I initially wrote this in January, and just not get around to publishing it. Sorry.
On December 22, I got the first stripe on my white belt in Brazilian Jiu-Jitsu.
I mentioned it once, and I’ve been training all this time. I had to step away a certain points, like when I had my gallbladder out, but I’m still in it. I can’t say if I love it like some people opine so vehemently. I like it enough to stick around. I like the challenge. I like working on something that will challenge me for years. Like a puzzle I can do for the rest of my life.
Most days I go to practice, I don’t want to, but I have never regretted going. In fact, I’m almost always glad I went when I leave. One of my favorite things about it is figuring out ways to be powerful despite the limitations in my left hip. There are something moves I can’t do at all. There are some I can only do on one side. The awesome thing in BJJ is that is normal. I am learning far more about body mechanics than I thought existed. Within certain limits, anything goes in BJJ. If a move works, it works, even if it isn’t done the way you were taught.

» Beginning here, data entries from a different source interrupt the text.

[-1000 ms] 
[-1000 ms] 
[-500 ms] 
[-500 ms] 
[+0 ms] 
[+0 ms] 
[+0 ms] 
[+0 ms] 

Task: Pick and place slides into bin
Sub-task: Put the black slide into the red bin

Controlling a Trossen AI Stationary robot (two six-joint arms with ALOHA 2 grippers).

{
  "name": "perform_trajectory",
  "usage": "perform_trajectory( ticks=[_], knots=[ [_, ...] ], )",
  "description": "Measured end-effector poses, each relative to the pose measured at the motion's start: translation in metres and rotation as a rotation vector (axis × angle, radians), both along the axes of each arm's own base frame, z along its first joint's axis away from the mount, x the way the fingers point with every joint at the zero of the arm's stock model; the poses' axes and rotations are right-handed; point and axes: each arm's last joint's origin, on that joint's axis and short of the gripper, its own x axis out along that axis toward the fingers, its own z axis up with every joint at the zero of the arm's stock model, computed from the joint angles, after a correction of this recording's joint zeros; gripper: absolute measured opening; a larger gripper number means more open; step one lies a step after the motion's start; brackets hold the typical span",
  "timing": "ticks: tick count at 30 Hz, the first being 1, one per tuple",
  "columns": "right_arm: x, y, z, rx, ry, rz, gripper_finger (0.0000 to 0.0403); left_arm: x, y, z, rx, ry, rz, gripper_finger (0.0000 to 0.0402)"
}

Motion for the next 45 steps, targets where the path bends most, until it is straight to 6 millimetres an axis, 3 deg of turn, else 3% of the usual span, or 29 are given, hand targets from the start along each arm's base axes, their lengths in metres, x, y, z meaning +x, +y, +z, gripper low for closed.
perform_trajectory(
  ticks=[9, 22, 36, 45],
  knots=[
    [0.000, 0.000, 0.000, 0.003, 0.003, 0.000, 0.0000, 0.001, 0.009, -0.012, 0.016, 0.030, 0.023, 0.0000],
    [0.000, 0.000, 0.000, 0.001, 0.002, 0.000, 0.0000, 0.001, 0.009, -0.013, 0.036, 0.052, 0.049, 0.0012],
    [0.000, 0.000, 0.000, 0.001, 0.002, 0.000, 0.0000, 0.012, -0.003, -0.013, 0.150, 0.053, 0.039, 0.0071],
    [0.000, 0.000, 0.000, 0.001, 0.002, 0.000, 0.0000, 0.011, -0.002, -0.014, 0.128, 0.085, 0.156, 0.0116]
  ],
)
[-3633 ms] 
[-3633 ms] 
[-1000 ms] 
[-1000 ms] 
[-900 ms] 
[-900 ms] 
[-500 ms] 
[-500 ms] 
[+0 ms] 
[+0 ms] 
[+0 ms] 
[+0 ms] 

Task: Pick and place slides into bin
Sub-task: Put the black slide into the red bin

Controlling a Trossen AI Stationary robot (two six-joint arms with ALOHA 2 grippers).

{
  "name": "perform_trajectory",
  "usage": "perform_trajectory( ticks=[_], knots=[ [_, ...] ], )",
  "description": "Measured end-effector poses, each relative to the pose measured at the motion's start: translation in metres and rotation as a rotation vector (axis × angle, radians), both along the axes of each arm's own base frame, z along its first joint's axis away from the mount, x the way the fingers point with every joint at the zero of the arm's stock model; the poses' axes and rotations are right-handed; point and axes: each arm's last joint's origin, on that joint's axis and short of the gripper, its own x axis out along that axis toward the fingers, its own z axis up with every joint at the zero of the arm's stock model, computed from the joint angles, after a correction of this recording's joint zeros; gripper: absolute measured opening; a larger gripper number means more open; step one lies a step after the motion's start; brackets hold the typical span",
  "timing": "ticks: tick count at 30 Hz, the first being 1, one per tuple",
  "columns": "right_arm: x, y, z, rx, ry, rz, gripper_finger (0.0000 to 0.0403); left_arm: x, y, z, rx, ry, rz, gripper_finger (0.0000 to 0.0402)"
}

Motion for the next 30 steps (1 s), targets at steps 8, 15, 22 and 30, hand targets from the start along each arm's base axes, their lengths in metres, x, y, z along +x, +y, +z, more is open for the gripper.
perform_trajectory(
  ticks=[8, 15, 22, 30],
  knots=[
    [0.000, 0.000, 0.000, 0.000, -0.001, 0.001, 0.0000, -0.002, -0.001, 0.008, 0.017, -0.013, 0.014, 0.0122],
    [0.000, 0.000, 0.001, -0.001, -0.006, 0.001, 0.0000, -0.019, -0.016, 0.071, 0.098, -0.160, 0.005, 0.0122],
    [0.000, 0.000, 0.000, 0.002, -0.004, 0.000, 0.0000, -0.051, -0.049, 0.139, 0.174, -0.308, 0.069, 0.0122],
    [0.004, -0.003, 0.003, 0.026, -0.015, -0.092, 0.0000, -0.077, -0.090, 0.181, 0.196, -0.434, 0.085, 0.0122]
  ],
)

I think about my body differently, and I think this is important. Weight and food was a big deal in my house growing up. In the gym, my weight is my weight, and what I would compete at. The proportion of muscle to fat. I love hearing “You’re so heavy;” it’s a compliment to me as a competitor. It means I’m using my weight in a way to put a challenge to my opponent.
I also started taking belly dancing classes last week, and I’ve sort of been fighting with myself. Is it okay to do something just because I like it? Not because it has an ultimate purpose or an ultimate goal? But just because? I think it is, but it feels really uncomfortable. Is that something I lost? Do you have something like that?